What you will do » Write out all of the data again, precisely as it appears.

Supplied material »
┏━━
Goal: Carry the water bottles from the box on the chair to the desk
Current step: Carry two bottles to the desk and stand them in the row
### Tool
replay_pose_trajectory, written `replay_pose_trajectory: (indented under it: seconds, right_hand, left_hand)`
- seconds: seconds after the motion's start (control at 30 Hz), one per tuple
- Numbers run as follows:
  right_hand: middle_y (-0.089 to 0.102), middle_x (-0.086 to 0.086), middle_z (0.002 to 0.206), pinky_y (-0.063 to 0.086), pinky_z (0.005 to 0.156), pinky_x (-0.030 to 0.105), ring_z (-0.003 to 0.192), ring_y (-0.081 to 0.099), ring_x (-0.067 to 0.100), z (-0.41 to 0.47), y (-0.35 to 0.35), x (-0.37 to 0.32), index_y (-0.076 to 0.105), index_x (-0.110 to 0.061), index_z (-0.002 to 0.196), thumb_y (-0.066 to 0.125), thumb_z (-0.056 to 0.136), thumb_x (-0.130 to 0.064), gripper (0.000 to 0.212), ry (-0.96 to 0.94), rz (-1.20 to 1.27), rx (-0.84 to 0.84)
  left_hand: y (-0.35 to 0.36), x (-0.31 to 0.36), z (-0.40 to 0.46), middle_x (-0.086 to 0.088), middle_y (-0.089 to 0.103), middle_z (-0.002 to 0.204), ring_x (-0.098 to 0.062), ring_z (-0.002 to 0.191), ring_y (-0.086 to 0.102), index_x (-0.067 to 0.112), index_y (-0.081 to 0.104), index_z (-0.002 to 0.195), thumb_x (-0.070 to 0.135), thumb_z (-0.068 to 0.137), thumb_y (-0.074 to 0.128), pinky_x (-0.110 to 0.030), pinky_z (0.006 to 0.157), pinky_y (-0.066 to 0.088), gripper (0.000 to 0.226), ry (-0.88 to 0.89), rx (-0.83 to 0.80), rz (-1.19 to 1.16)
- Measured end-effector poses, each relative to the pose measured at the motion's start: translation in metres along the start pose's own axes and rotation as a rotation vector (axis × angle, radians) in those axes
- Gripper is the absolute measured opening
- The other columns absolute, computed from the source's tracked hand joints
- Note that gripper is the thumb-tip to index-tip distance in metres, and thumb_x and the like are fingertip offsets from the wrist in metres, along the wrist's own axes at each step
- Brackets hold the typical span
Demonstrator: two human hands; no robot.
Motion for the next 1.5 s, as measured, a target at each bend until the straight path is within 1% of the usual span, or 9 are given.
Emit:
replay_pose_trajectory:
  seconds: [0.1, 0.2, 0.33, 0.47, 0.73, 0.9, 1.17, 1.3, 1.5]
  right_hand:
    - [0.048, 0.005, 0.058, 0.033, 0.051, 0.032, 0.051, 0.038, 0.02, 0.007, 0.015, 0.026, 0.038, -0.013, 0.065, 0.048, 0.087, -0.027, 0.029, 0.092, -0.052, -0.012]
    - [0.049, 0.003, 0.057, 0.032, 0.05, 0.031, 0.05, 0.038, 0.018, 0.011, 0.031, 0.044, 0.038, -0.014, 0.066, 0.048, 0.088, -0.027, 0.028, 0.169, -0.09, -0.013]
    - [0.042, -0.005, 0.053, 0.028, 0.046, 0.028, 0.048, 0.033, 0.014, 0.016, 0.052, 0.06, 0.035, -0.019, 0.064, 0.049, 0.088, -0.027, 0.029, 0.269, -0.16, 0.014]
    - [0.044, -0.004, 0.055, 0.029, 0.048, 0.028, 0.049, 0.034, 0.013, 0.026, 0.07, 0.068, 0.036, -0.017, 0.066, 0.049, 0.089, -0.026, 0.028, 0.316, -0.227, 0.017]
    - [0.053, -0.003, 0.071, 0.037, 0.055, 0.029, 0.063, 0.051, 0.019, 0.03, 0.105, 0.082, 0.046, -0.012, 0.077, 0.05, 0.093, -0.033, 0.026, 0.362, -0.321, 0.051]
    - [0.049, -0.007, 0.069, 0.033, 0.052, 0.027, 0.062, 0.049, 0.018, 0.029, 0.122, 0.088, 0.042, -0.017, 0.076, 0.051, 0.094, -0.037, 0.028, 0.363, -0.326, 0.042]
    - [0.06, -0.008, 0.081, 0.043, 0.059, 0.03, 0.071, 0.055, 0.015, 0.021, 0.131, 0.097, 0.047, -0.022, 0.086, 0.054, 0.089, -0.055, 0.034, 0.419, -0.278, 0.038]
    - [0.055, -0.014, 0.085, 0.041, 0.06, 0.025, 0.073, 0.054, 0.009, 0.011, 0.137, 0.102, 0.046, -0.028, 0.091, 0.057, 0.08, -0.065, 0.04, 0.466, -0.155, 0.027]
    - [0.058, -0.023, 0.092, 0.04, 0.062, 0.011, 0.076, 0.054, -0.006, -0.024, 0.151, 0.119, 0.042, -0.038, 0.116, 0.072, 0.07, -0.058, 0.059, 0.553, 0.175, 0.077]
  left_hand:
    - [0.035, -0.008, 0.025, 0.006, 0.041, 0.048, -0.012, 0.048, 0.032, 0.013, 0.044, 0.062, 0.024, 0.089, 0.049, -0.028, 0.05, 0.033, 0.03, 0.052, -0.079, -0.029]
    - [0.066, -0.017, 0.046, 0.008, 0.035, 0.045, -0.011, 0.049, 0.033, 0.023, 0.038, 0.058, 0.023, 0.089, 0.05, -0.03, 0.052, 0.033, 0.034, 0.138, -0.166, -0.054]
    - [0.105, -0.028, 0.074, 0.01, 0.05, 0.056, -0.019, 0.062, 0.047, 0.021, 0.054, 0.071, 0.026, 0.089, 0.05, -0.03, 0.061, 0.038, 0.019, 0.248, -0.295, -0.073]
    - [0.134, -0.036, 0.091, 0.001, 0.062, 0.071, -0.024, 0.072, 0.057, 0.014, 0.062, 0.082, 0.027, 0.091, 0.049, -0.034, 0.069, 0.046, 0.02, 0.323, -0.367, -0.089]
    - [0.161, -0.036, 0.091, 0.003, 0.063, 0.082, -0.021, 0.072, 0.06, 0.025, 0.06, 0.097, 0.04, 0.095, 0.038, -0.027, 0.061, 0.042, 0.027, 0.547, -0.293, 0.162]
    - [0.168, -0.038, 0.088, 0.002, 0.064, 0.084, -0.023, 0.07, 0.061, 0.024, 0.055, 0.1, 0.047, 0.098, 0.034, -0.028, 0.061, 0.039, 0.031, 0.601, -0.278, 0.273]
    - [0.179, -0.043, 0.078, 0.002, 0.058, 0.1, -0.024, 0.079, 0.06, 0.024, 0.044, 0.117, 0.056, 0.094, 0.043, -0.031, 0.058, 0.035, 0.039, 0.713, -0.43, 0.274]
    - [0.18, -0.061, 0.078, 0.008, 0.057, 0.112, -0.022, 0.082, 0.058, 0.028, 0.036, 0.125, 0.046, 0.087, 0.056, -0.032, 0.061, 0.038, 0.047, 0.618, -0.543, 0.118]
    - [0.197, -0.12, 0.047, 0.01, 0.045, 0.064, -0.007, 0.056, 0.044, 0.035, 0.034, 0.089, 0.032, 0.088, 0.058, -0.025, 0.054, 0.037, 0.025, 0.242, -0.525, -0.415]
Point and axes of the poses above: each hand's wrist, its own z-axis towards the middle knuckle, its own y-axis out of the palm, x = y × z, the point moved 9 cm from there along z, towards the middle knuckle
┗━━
Task result »
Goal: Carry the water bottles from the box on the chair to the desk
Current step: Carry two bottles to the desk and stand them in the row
### Tool
replay_pose_trajectory, written `replay_pose_trajectory: (indented under it: seconds, right_hand, left_hand)`
- seconds: seconds after the motion's start (control at 30 Hz), one per tuple
- Numbers run as follows:
  right_hand: middle_y (-0.089 to 0.102), middle_x (-0.086 to 0.086), middle_z (0.002 to 0.206), pinky_y (-0.063 to 0.086), pinky_z (0.005 to 0.156), pinky_x (-0.030 to 0.105), ring_z (-0.003 to 0.192), ring_y (-0.081 to 0.099), ring_x (-0.067 to 0.100), z (-0.41 to 0.47), y (-0.35 to 0.35), x (-0.37 to 0.32), index_y (-0.076 to 0.105), index_x (-0.110 to 0.061), index_z (-0.002 to 0.196), thumb_y (-0.066 to 0.125), thumb_z (-0.056 to 0.136), thumb_x (-0.130 to 0.064), gripper (0.000 to 0.212), ry (-0.96 to 0.94), rz (-1.20 to 1.27), rx (-0.84 to 0.84)
  left_hand: y (-0.35 to 0.36), x (-0.31 to 0.36), z (-0.40 to 0.46), middle_x (-0.086 to 0.088), middle_y (-0.089 to 0.103), middle_z (-0.002 to 0.204), ring_x (-0.098 to 0.062), ring_z (-0.002 to 0.191), ring_y (-0.086 to 0.102), index_x (-0.067 to 0.112), index_y (-0.081 to 0.104), index_z (-0.002 to 0.195), thumb_x (-0.070 to 0.135), thumb_z (-0.068 to 0.137), thumb_y (-0.074 to 0.128), pinky_x (-0.110 to 0.030), pinky_z (0.006 to 0.157), pinky_y (-0.066 to 0.088), gripper (0.000 to 0.226), ry (-0.88 to 0.89), rx (-0.83 to 0.80), rz (-1.19 to 1.16)
- Measured end-effector poses, each relative to the pose measured at the motion's start: translation in metres along the start pose's own axes and rotation as a rotation vector (axis × angle, radians) in those axes
- Gripper is the absolute measured opening
- The other columns absolute, computed from the source's tracked hand joints
- Note that gripper is the thumb-tip to index-tip distance in metres, and thumb_x and the like are fingertip offsets from the wrist in metres, along the wrist's own axes at each step
- Brackets hold the typical span
Demonstrator: two human hands; no robot.
Motion for the next 1.5 s, as measured, a target at each bend until the straight path is within 1% of the usual span, or 9 are given.
Emit:
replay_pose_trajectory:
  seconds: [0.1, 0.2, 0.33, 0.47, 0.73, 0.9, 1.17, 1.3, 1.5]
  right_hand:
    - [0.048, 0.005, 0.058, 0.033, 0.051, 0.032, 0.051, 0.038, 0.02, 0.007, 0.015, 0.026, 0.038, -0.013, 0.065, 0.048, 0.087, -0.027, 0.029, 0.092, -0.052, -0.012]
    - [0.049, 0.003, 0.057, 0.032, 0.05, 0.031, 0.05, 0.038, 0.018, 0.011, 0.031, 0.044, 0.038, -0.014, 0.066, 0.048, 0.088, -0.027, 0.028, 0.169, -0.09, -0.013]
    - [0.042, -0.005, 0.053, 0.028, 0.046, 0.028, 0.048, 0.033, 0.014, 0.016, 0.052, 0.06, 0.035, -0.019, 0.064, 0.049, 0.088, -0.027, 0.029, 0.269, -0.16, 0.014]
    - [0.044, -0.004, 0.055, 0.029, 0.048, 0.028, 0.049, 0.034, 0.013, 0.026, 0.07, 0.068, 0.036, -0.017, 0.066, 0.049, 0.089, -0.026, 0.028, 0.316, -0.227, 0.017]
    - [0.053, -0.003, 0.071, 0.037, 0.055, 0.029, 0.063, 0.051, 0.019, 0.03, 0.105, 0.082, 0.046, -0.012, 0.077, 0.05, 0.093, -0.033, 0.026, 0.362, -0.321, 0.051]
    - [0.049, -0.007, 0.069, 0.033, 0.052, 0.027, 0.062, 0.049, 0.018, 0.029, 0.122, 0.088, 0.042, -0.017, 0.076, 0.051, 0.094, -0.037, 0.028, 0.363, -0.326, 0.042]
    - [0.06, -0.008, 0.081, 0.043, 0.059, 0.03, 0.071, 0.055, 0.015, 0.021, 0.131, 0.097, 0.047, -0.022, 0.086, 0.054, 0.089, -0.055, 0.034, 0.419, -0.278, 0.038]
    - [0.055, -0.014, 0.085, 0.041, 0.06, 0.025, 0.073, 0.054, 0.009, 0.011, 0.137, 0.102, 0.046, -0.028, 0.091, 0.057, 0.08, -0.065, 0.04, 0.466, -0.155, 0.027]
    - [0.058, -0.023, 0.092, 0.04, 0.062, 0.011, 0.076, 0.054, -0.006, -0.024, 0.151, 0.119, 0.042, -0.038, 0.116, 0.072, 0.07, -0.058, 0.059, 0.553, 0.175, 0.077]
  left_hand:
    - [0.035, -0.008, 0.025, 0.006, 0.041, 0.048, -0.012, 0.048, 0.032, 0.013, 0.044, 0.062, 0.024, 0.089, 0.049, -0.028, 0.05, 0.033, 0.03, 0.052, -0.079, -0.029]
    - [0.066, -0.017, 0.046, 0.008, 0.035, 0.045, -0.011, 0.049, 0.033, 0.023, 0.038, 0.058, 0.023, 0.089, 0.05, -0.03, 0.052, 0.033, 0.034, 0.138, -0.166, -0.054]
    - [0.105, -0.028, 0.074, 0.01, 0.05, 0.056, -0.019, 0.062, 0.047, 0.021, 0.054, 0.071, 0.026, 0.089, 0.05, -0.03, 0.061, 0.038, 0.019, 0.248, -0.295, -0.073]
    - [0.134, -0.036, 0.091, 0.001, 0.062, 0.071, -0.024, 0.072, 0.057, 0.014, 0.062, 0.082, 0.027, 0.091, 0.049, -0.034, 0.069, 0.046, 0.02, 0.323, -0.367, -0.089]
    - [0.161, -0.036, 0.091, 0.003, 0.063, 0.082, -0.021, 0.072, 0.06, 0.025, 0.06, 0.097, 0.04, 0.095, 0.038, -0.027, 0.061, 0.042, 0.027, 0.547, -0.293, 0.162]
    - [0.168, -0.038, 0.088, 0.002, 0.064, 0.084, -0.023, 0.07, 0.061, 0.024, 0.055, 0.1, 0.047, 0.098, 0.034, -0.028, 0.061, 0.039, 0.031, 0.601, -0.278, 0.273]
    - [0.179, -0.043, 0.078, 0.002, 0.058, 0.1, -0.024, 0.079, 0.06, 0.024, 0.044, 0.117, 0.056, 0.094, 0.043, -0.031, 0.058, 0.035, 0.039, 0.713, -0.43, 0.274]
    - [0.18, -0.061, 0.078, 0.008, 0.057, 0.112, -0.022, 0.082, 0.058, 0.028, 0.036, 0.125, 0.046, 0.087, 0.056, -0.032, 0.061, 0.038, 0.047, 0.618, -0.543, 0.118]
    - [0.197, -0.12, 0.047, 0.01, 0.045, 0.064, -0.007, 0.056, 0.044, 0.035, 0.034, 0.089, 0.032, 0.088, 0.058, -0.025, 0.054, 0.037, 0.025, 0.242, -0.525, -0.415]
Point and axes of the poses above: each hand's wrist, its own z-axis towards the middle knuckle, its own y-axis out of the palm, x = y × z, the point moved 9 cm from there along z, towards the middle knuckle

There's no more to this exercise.